**Task details:** Take the lines below beginning at the line that has "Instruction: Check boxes" and stopping after the line that has "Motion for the", and print them exactly as they are, with no other lines.

**Data section:**

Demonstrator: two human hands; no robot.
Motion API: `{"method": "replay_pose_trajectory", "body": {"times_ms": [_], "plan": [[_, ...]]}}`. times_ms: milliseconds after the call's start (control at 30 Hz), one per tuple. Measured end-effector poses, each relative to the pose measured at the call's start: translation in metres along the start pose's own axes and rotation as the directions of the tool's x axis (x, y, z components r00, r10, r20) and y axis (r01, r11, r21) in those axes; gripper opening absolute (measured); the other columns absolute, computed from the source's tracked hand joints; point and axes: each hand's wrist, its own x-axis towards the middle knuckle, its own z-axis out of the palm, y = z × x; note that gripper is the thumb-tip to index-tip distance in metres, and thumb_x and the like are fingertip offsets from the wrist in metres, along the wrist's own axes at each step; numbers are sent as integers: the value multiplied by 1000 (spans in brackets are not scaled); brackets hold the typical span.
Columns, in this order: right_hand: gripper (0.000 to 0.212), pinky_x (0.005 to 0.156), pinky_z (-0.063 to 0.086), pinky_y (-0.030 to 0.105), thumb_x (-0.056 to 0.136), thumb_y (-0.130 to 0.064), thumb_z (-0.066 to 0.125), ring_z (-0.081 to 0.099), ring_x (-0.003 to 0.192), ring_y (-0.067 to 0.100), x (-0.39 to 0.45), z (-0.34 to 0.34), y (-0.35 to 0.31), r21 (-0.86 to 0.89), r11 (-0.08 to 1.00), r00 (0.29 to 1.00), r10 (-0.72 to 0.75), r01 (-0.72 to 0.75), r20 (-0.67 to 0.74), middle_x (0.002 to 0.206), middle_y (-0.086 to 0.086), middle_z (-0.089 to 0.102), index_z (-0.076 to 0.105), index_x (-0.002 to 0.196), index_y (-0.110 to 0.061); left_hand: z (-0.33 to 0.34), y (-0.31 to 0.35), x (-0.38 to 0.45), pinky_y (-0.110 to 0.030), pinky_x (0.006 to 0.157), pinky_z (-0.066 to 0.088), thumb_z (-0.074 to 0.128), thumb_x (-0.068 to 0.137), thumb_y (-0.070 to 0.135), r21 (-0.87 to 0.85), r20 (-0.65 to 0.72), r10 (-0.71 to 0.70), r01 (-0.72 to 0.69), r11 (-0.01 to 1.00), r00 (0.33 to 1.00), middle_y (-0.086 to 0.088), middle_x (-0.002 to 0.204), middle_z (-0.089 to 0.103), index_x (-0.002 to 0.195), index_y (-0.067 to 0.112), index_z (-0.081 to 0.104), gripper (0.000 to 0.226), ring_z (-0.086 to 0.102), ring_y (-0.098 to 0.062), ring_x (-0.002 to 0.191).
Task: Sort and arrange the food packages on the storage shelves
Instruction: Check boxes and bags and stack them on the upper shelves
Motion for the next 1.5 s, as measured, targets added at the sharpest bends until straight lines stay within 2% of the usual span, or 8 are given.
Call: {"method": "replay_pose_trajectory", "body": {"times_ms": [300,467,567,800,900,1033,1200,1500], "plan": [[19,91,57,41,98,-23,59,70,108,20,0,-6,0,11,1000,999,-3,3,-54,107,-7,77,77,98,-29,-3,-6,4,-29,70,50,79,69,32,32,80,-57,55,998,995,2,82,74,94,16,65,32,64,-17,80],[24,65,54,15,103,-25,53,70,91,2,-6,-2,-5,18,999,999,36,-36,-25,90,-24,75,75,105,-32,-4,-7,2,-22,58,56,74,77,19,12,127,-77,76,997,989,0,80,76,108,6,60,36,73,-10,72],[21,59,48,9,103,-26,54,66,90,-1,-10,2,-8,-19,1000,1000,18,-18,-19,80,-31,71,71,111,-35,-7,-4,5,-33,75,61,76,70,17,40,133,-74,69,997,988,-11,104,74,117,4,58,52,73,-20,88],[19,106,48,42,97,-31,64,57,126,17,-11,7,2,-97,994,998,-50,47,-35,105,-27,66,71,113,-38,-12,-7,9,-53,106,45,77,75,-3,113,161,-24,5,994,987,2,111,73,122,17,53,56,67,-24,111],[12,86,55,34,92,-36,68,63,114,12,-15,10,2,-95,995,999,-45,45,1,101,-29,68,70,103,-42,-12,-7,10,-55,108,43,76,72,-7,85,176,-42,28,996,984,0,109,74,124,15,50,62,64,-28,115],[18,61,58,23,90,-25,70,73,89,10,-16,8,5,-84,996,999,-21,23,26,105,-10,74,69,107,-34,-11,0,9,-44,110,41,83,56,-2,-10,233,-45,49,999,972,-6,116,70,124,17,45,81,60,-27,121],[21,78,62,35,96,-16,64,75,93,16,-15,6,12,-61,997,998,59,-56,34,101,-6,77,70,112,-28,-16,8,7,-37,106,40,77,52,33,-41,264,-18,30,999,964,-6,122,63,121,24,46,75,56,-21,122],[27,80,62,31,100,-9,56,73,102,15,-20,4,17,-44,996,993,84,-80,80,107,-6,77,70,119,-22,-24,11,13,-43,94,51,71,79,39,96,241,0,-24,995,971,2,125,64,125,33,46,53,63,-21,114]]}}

**Answer below:**
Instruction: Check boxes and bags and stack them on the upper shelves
Motion for the next 1.5 s, as measured, targets added at the sharpest bends until straight lines stay within 2% of the usual span, or 8 are given.

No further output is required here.